Estimation of Seismic Ground Motions and Attendant Potential Human Fatalities from Scenario Earthquakes on the Chishan Fault in Southern Taiwan

  • Author(s): Kun-Sung Liu
  • DOI: 10.3319/TAO.2017.01.06.01
  • Keywords: Chishan Fault, Potential Human Fatality, Ground Motion, ShakeMap, Southern Taiwan
  • To estimate maximum ground motions in southern Taiwan in the form of ShakeMaps
  • Assess potential human fatalities from scenario earthquakes on the Chishan fault
  • Serve as critical information for emergency response planning
Abstract

The purpose of this study is to estimate maximum ground motions in southern Taiwan in the form of ShakeMaps as well as to assess potential human fatalities from scenario earthquakes on the Chishan active faults in this area. The resultant ShakeMap patterns of maximum ground motion in a case of Mw7.2 show the areas of PGA above 400 gals are located in the northeastern, central and northern parts of southwestern Kaohsiung as well as the southern part of central Tainan, as shown in the regions inside the yellow lines in Figure 7. Comparing cities with similar distances located in Tainan, Kaohsiung, and Pingtung to the Chishan fault, the cities in Tainan area have relatively greater PGA and PGV, due to large site response factors in Tainan area.

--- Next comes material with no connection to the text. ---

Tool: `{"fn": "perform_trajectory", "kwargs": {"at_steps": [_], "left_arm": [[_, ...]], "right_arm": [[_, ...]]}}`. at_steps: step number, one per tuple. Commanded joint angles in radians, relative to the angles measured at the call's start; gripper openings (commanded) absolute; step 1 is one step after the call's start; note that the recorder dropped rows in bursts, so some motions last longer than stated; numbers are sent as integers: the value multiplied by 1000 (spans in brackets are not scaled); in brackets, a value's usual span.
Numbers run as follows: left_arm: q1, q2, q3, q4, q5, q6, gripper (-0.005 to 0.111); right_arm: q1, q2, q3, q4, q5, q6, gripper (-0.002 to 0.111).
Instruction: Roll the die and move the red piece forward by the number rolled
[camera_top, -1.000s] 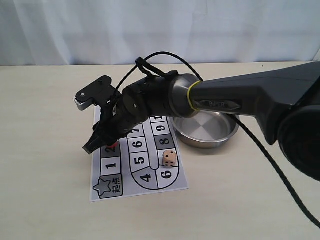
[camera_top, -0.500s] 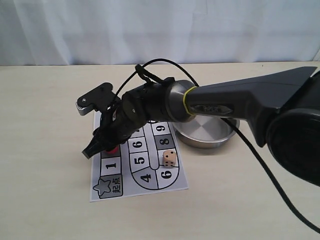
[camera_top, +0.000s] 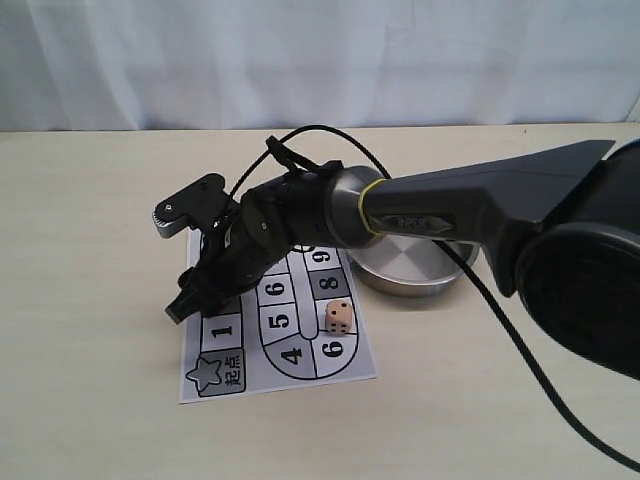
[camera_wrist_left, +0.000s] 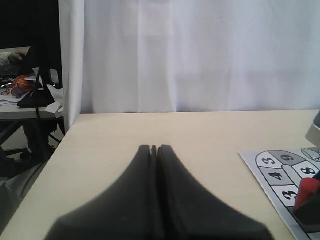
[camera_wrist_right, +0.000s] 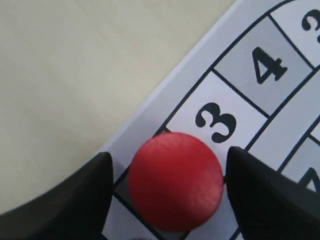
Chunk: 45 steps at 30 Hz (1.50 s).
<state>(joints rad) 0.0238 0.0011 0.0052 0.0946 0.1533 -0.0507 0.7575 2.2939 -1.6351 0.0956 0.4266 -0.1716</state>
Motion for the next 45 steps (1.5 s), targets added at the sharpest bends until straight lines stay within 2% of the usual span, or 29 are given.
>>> {"fn": "perform_trajectory", "kwargs": {"at_steps": [1, 11, 15, 17, 21, 24, 25, 45], "left_arm": [[0, -1, -5, -2, -13, -2, 0], [0, -1, -5, -2, -11, -2, 0], [0, -1, -5, -2, -9, -2, 0], [0, -1, -5, -2, -9, -2, 0], [0, -1, -5, -2, -9, -2, 0], [0, -1, -5, -2, -9, -2, 0], [0, -1, -5, -2, -9, -2, 0], [0, -1, -5, 0, -11, -2, 0]], "right_arm": [[-2, -5, -43, -2, 19, 5, 65], [-23, -51, -114, -7, 169, 5, 65], [-46, -78, -137, -7, 226, 64, 63], [-63, -89, -142, -7, 246, 74, 54], [-113, -107, -144, -7, 291, 172, 26], [-155, -119, -144, -7, 331, 172, 5], [-171, -122, -144, -7, 344, 172, 4], [-565, -138, -144, -9, 583, 164, 4]]}}
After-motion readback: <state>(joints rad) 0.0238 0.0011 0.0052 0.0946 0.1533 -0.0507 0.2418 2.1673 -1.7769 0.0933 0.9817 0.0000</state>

Furthermore, seismic hazards in terms of PGA and PGV in the vicinity of the Chishan fault are not completely dominated by the Chishan fault. The main reason is that some areas located in the vicinity of the Chishan fault are marked with low site response amplification values from 0.55 to 1.1 and 0.67 to 1.22 for PGA and PGV, respectively. Finally, from estimation of potential human fatalities from scenario earthquakes on the Chishan active fault, it is noted that potential fatalities increase rapidly in people above age 45. Total fatalities reach a high peak in age groups of 55–64. Another to pay special attentionis Kaohsiung City has more than 540thousand households whose residences over 50 years old. When a strong earthquake strikes, these old houses are vulnerable to collapse. In light of the results of this study, I urge both the municipal and central governments to take effective seismic hazard mitigation measures in the highly urbanized areas with a large number of old buildings in southern Taiwan.